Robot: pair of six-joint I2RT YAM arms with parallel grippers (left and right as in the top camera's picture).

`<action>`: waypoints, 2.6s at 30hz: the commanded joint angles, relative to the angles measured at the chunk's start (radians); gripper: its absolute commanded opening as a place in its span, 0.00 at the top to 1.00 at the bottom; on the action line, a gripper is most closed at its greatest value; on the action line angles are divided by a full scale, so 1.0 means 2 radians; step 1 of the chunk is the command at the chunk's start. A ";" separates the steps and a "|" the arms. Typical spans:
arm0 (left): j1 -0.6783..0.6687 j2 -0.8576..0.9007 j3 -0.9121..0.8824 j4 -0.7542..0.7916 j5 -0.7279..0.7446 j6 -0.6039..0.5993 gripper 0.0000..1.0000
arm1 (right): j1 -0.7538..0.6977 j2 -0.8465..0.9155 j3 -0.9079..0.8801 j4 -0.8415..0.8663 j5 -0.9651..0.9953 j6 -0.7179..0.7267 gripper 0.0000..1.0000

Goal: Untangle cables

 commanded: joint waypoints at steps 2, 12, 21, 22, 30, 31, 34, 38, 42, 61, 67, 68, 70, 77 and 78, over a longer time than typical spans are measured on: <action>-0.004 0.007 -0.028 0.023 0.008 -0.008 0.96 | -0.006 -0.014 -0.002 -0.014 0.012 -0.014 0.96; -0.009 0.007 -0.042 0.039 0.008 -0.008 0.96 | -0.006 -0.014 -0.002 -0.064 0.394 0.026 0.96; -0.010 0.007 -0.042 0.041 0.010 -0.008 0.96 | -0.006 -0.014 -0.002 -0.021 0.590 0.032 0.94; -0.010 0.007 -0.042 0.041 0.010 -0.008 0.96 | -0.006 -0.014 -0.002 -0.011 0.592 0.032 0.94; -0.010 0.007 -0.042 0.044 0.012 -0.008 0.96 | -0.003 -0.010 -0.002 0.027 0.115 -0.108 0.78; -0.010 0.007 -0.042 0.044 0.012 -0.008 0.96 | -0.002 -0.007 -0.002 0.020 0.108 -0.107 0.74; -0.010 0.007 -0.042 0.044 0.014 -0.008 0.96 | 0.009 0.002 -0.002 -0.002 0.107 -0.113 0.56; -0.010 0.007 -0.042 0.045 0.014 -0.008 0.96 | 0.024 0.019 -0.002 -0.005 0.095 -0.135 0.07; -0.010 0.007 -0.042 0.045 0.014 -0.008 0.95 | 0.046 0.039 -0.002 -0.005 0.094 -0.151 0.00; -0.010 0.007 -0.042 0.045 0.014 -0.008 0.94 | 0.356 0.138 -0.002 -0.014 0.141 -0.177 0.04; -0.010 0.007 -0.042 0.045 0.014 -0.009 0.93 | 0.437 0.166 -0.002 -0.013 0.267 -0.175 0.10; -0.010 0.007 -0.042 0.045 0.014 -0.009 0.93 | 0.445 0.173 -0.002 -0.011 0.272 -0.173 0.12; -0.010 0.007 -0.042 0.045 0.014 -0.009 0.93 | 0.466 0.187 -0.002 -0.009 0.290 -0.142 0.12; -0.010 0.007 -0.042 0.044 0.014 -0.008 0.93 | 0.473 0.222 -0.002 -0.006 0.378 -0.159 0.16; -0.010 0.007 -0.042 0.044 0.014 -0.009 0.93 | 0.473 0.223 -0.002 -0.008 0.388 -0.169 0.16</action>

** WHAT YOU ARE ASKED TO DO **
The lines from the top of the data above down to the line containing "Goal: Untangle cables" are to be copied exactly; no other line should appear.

** SOLUTION **
Robot: pair of six-joint I2RT YAM arms with parallel grippers (left and right as in the top camera's picture).

`<action>`: waypoints, 2.6s at 30hz: the commanded joint angles, relative to the angles measured at the chunk's start (radians); gripper: its absolute commanded opening as a place in its span, 0.00 at the top to 1.00 at the bottom; on the action line, a gripper is most closed at its greatest value; on the action line angles are divided by a full scale, so 1.0 means 2 radians; step 1 of the chunk is the command at the chunk's start. A ";" separates the steps and a "|" the arms. Typical spans:
arm0 (left): j1 -0.6783..0.6687 j2 -0.8576..0.9007 j3 -0.9121..0.8824 j4 -0.7542..0.7916 j5 -0.7279..0.7446 j6 -0.6039..0.5993 gripper 0.0000..1.0000
arm1 (right): j1 -0.7538..0.6977 j2 -0.8465..0.9155 j3 -0.9079..0.8801 j4 -0.8415..0.8663 j5 -0.9651..0.9953 j6 -0.7179..0.7267 gripper 0.0000..1.0000

Goal: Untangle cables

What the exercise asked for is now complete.